Potholes on the Road to Synod 2024

COMMENTARY: The notion that the ‘synodal experience’ has set the Church in motion for mission is preposterous historically.

St. Peter's Basilica captured through an ancient window at Castel Santa Angelo in Rome.
St. Peter's Basilica captured through an ancient window at Castel Santa Angelo in Rome. (photo: Gph-foto / Shutterstock)

The ecclesiastical propaganda machine created for last October’s Synod on Synodality for a Synodal Church is still grinding away, and it’s getting both tiresome and worrisome.

As for tiresome: Cardinal Jean-Claude Hollerich, the general rapporteur of Synods 2023 and 2024, informed us in a June 14 “news” release from the Vatican’s Synod office that “the Holy People of God has been set in motion for mission thanks to the synodal experience.”

Well, no, Your Eminence, that’s not quite right.

God’s holy people were set in motion for mission by the Lord Jesus two millennia ago, when the apostolic band was instructed to “Go therefore and make disciples of all nations, baptizing them in the name of the Father and of the Son and of the Holy Spirit…” (Matthew 28:19). The apostles were confirmed in that mission by the outpouring of the Holy Spirit recorded in Acts 3, and the Church has continued in mission ever since. The character and scope of the Church’s 21st-century mission were identified by Pope St. John Paul II in the 1990 encyclical, Redemptoris Missio (The Mission of the Redeemer), which taught that every Catholic is baptized into a missionary vocation and that everywhere is mission territory. The living and vibrant parts of the world Church have embraced that teaching and are living it today.

The notion that the “synodal experience” has set the Church in motion for mission is thus preposterous historically. It is also propaganda for an exercise that has thus far been bogged down in the ecclesiastical navel-gazing against which Cardinal Jorge Mario Bergoglio warned in the pre-conclave address to the General Congregation of Cardinals that helped bring him to the Office of Peter. Pope Francis repeated that admonition against ecclesial self-referentiality in a homily the day after his election.
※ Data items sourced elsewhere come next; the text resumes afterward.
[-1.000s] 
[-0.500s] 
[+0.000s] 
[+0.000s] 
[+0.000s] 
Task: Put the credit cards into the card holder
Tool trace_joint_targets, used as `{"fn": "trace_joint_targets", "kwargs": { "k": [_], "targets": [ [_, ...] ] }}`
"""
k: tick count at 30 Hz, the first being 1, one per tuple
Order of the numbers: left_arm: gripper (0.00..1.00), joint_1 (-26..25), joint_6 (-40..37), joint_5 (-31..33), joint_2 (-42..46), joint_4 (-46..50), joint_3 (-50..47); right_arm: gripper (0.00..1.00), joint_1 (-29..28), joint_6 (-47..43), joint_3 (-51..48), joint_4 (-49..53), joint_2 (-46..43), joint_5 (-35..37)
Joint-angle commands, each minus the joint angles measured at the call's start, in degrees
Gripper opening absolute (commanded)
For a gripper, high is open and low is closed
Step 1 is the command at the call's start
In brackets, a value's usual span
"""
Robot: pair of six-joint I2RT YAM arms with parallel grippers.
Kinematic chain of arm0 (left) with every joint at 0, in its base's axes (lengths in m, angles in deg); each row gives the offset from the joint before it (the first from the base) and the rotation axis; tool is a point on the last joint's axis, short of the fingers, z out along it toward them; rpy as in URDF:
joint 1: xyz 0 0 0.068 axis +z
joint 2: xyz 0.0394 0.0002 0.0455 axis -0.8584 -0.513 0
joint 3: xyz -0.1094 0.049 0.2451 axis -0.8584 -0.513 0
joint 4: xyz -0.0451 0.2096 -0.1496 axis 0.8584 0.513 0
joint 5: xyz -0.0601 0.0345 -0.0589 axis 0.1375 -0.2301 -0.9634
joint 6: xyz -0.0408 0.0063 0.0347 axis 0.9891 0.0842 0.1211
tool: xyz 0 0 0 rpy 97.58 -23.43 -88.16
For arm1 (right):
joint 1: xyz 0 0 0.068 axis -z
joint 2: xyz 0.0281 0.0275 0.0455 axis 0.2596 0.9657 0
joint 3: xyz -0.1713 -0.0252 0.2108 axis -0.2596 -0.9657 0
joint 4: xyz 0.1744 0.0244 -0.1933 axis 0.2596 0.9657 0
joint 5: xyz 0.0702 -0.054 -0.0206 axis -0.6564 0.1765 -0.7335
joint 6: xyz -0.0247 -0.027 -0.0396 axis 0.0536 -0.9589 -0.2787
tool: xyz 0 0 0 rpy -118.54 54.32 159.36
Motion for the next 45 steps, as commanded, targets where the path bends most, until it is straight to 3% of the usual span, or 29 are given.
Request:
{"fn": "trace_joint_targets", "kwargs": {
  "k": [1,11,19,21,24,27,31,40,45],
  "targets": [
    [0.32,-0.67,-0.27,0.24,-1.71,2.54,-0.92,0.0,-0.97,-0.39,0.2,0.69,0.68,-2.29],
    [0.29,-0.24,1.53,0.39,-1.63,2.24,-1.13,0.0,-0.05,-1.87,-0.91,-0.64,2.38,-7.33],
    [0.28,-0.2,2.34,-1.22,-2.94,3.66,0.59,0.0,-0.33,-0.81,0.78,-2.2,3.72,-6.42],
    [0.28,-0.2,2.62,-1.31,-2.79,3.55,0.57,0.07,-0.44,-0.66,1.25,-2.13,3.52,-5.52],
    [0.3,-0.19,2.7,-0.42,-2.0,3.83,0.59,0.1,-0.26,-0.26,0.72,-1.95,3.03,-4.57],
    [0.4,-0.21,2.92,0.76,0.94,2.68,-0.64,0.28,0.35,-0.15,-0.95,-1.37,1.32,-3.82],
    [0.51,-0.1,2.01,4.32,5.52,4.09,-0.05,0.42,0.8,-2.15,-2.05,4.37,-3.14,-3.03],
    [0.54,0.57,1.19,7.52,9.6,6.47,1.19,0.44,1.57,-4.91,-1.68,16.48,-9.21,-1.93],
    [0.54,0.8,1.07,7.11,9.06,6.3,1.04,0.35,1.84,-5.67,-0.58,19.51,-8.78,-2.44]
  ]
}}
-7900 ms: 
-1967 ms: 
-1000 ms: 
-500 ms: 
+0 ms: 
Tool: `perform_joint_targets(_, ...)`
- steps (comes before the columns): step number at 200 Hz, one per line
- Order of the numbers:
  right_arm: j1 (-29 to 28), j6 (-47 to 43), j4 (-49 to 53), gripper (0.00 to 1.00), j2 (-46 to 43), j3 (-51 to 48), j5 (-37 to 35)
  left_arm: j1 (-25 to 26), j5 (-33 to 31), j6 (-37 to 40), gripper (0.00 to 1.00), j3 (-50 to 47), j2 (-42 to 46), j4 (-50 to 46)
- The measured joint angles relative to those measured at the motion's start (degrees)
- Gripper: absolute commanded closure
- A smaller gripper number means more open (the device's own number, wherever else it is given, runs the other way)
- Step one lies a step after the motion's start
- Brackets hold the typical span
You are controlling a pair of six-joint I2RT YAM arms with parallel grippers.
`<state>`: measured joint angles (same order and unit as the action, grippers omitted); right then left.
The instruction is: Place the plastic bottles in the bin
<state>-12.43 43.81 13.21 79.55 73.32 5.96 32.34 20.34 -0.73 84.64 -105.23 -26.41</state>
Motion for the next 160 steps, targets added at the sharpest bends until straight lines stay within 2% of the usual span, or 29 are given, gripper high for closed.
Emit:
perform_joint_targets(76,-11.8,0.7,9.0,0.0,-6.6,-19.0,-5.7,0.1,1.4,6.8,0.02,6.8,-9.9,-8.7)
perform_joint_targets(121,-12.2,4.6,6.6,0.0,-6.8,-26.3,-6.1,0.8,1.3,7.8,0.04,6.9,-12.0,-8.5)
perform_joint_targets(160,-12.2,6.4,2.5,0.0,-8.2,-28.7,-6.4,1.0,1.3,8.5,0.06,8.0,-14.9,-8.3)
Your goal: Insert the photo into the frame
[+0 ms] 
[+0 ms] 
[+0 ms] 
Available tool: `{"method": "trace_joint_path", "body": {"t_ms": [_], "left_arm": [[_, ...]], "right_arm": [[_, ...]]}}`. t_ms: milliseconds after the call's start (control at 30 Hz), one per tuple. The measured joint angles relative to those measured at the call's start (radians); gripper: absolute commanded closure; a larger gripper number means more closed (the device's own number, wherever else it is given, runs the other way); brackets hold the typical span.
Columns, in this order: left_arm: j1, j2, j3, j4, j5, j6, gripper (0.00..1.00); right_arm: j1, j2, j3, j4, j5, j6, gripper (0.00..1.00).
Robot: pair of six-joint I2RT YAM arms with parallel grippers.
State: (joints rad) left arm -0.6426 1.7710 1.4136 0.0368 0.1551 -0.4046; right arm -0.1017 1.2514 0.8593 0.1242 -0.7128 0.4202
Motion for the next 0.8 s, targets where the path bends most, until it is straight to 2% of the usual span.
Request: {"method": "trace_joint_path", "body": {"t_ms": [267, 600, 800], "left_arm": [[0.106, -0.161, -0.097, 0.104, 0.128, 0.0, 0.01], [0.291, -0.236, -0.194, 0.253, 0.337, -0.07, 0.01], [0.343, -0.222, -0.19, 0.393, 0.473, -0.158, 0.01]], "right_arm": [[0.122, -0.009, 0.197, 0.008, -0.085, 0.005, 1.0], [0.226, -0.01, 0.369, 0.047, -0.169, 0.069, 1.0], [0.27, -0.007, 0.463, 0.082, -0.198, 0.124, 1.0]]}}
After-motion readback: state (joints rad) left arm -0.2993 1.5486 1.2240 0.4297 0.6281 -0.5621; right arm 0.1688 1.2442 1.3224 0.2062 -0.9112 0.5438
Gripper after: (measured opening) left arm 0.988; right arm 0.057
As for Synod 2023, it bore no resemblance to the first Christian Pentecost. For after the descent of the Holy Spirit, the first Christians did not sit around as a small group in the Upper Room, saying, “Wow. That was something. Let’s talk about it.” No, they went straight out into the streets on mission, “and there were added that day about three thousand souls” (Acts 3:41). Nothing quite like that followed the tedious and manipulated small group “Conversations in the Spirit” at Synod 2024.

Will things change in October at Synod 2024? There are reasons to be skeptical.

From June 4-14, a group of theologians worked — my clumsy fingers almost typed “woked!” — to help prepare Synod 2024’s working document, based on post-Synod-2023 reports the Synod General Secretariat had received. The theologians invited seemed to reflect the Synod office’s DEI concerns, although their diversity was not notably theological. Catholic theology in the United States and American theologians working abroad (in some instances, a 10-minute cab ride from the Synod office) are among the Church’s most creative thinkers today. Yet you would look hard (and unsuccessfully) to find members of the U.S.-based Academy of Catholic Theology or the U.S.-based Sacra Doctrina Project prominent among those called to Rome for this 10-day consultation — and this despite the fact that members of those organizations tick all the seemingly-requisite ethnic, racial, and “gender” boxes. Is there an implicit bias at the Synod office, according to which the dynamically orthodox need not apply?

Cardinal Hollerich is not the only member of the College of Cardinals who is spinning tales of the “synodal process” that raise concerns about Synod 2024. The general secretary of the Synod, Cardinal Mario Grech, has been traveling the world extensively since Synod 2023, on what some churchmen take to be a campaign for the papacy, or at the very least a campaign to be a great elector in the next conclave. Be that as it may, the cardinal’s interview last March with a Swiss newspaper set off several alarm bells.

First, the cardinal allowed as how, “when we speak of unity, of communion, we are not referring to unity of thought.” Really? Are we not in the communion of unified conviction when we recite together the Nicene Creed? The Apostles’ Creed? Is local-option Catholicism — the kind of Catholicism in which a grave sin in Poland is a source of grace 10 miles away, on the other side of the Polish-German border — really Catholic (which, after all, means “universal”)?

Then the cardinal said that he imagines the Church “as a rainbow.” An interesting image, that. Cardinal Grech is Maltese, which means that English is entirely familiar to him. So it is impossible for him not to grasp what referring to a “rainbow Church” signals in today’s globalized culture.

It promises to be an interesting October in Rome.